## Brief
Everything from the line with "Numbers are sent" down to the line with "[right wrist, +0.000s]" below must be printed exactly, those two lines included. Exclude pictures.

## Data below
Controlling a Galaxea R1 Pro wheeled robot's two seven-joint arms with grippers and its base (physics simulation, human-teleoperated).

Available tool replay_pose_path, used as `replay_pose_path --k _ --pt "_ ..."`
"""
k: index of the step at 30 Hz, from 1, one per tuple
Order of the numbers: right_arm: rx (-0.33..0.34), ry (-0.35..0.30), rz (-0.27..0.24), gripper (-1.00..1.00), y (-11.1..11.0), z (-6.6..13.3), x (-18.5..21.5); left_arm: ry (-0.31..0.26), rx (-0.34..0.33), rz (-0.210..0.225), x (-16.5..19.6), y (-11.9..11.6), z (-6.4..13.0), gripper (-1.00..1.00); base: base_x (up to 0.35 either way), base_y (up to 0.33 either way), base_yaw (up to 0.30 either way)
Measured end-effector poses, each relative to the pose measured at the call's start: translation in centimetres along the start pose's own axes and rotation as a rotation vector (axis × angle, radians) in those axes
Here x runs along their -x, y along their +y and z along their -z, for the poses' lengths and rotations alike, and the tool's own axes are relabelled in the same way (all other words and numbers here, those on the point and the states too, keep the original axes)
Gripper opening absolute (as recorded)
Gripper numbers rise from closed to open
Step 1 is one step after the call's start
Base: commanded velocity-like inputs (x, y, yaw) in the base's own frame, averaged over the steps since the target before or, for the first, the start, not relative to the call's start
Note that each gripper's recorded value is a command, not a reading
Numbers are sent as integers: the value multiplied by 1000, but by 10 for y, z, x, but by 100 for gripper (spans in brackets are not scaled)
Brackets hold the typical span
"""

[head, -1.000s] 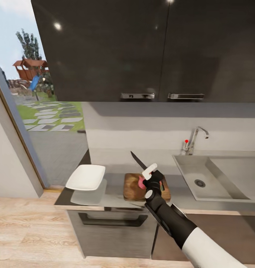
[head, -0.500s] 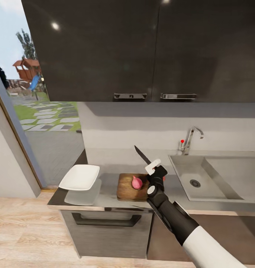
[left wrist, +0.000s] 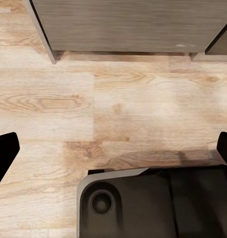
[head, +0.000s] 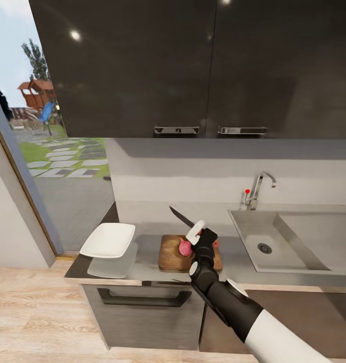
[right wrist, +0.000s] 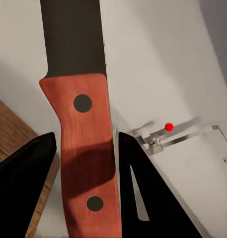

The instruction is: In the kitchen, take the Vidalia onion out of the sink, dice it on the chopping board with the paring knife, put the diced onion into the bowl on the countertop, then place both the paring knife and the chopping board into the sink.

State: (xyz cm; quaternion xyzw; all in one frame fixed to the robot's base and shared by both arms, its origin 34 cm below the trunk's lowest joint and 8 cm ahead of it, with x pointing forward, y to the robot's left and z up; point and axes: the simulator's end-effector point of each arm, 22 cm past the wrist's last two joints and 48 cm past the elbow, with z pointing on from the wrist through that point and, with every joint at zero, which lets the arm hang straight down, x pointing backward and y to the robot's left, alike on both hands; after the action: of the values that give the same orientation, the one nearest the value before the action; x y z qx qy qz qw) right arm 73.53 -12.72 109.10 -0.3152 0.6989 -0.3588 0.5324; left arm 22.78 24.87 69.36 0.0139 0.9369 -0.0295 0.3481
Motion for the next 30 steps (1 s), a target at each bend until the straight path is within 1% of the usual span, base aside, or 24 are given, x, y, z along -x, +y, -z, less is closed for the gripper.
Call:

## Result of this exercise
Numbers are sent as integers: the value multiplied by 1000, but by 10 for y, z, x, but by 100 for gripper (spans in brackets are not scaled)
Brackets hold the typical span
"""

[head, -1.000s] 
[head, -0.500s] 
[left wrist, +0.000s] 
[head, +0.000s] 
[right wrist, +0.000s] 

This concludes the output.